L’educazione social sta per arrivare. Quanto successo negli ultimi tempi sui social network ha fatto sì che le Autorità della Comunicazione scendessero in campo per porre rimedio.
Sono sempre di più le persone, a prescindere da quale sia la loro età, che attraverso i social network lanciano messaggi di odio e non solo. Il fenomeno degli haters è diventato ormai all’ordine del giorno. Sempre più persone si sentono in diritto di poter attaccare chiunque, convinti di farla franca proprio per questo viene scritto su una piattaforma digitale.
Per capire meglio quanto stiamo dicendo è sufficiente guardare i profili social, soprattutto su Instagram, dei vari vip. Ma anche degli esponenti del mondo dello spettacolo che ogni giorno devono lottare contro coloro che lasciano commenti negativi veri e propri messaggi di odio.
Sulla base di tale motivazione ecco che l’Autorità della Comunicazione ha deciso di esporsi lanciando delle regole necessarie per la convivenza sul mondo di internet.
Educazione social: editori autorizzati alla cancellazione dei messaggi
Troppe persone portano odio sui social. I contesti di queste vengono sono principalmente quelli contro i migranti, ad esempio, o vari esponenti nel mondo politico e non solo.
Sulla base di quanto detto si è reso necessario dunque l’intervento dell’Autorità della Comunicazione. Ha emanato un vademecum che come obiettivo a quello dell’educazione social.
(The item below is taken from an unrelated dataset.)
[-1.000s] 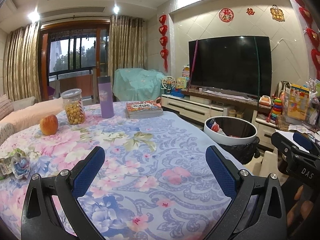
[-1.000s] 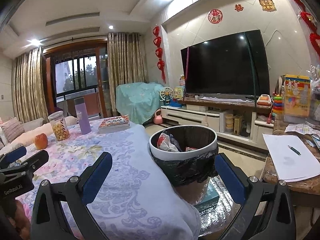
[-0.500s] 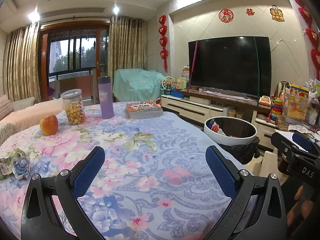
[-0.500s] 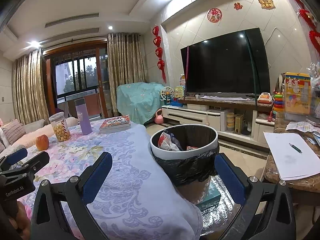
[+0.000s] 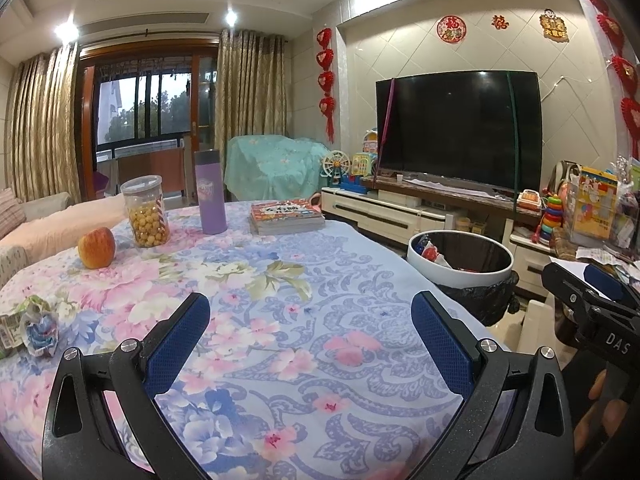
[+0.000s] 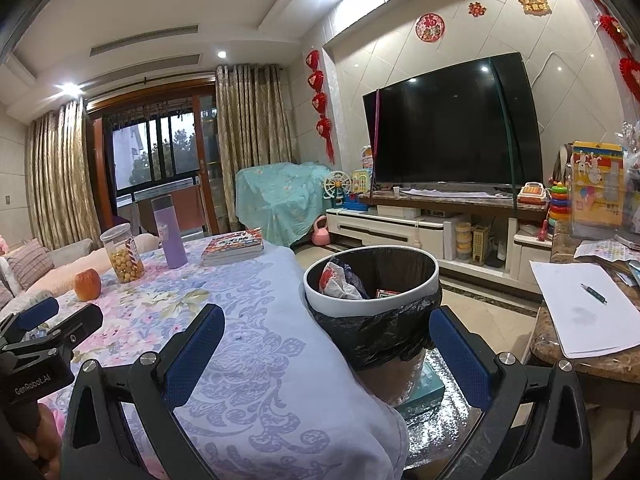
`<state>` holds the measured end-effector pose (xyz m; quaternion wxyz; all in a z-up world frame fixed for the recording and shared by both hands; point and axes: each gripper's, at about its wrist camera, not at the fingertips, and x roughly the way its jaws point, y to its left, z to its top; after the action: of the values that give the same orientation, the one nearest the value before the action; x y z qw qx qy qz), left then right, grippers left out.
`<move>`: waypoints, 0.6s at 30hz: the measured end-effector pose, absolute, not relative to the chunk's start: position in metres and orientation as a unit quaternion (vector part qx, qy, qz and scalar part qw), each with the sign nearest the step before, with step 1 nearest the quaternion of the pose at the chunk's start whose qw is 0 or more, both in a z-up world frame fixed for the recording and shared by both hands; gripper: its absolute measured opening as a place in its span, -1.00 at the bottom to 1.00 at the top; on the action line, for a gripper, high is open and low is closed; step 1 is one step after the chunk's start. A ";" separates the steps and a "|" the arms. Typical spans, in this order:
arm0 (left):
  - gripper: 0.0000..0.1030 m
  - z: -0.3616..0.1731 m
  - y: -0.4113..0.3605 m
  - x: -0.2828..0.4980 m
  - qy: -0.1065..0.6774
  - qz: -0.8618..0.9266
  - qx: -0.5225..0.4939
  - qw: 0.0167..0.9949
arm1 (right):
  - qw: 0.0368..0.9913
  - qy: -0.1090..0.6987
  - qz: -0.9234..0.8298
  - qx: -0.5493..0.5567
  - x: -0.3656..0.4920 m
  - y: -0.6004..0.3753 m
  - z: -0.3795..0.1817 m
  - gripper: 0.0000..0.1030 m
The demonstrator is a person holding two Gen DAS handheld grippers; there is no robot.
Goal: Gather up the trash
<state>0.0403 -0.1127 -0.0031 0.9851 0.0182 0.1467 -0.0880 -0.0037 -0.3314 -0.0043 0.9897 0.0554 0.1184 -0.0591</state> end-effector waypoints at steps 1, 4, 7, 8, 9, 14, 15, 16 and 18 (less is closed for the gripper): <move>1.00 -0.003 -0.112 0.040 0.147 -0.088 0.018 0.985 | 0.990 0.118 -0.059 0.056 -0.004 -0.331 -0.004 1.00; 1.00 -0.003 -0.113 0.040 0.146 -0.089 0.018 0.985 | 0.990 0.119 -0.058 0.056 -0.003 -0.330 -0.005 1.00; 1.00 -0.004 -0.113 0.041 0.147 -0.089 0.018 0.985 | 0.990 0.119 -0.056 0.056 -0.003 -0.329 -0.005 1.00; 1.00 -0.004 -0.113 0.041 0.148 -0.090 0.018 0.985 | 0.990 0.119 -0.056 0.056 -0.004 -0.329 -0.005 1.00; 1.00 -0.004 -0.113 0.040 0.148 -0.090 0.018 0.985 | 0.990 0.120 -0.055 0.056 -0.003 -0.329 -0.006 1.00; 1.00 -0.007 -0.114 0.042 0.151 -0.090 0.019 0.984 | 0.989 0.122 -0.054 0.056 -0.003 -0.327 -0.006 1.00; 1.00 -0.007 -0.114 0.042 0.152 -0.090 0.019 0.984 | 0.989 0.122 -0.054 0.057 -0.003 -0.328 -0.006 1.00; 1.00 -0.008 -0.114 0.043 0.153 -0.090 0.018 0.984 | 0.989 0.122 -0.054 0.057 -0.003 -0.328 -0.006 1.00; 1.00 -0.008 -0.114 0.043 0.154 -0.091 0.018 0.984 | 0.989 0.123 -0.053 0.059 -0.003 -0.328 -0.007 1.00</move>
<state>0.0431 -0.1137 -0.0085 0.9837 0.0178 0.1545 -0.0908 -0.0029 -0.3281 -0.0066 0.9892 0.0590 0.1233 -0.0532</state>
Gli editori e gestori delle pagine su Instagram, Facebook sono autorizzati a cancellare tutti quei messaggi portatori di odio e che mettono in cattiva luce altre persone, attirando su queste problemi.
Come riportato da La Repubblica, l’Autorità della Comunicazione ha spiegato: queste parole prendono di mira bersagli specifici (come le donne, gli omosessuali, i meridionali, gli immigrati, i rom, le persone di colore, i musulmani)”.
Tale messaggio, continua, spiegano come queste persone “fanno leva su stereotipi e luoghi comuni, del tipo è noto che gli stranieri portano qui da noi le malattie, che rubano in casa o i nostri posti di lavoro; che le donne certe cose se le cercano”.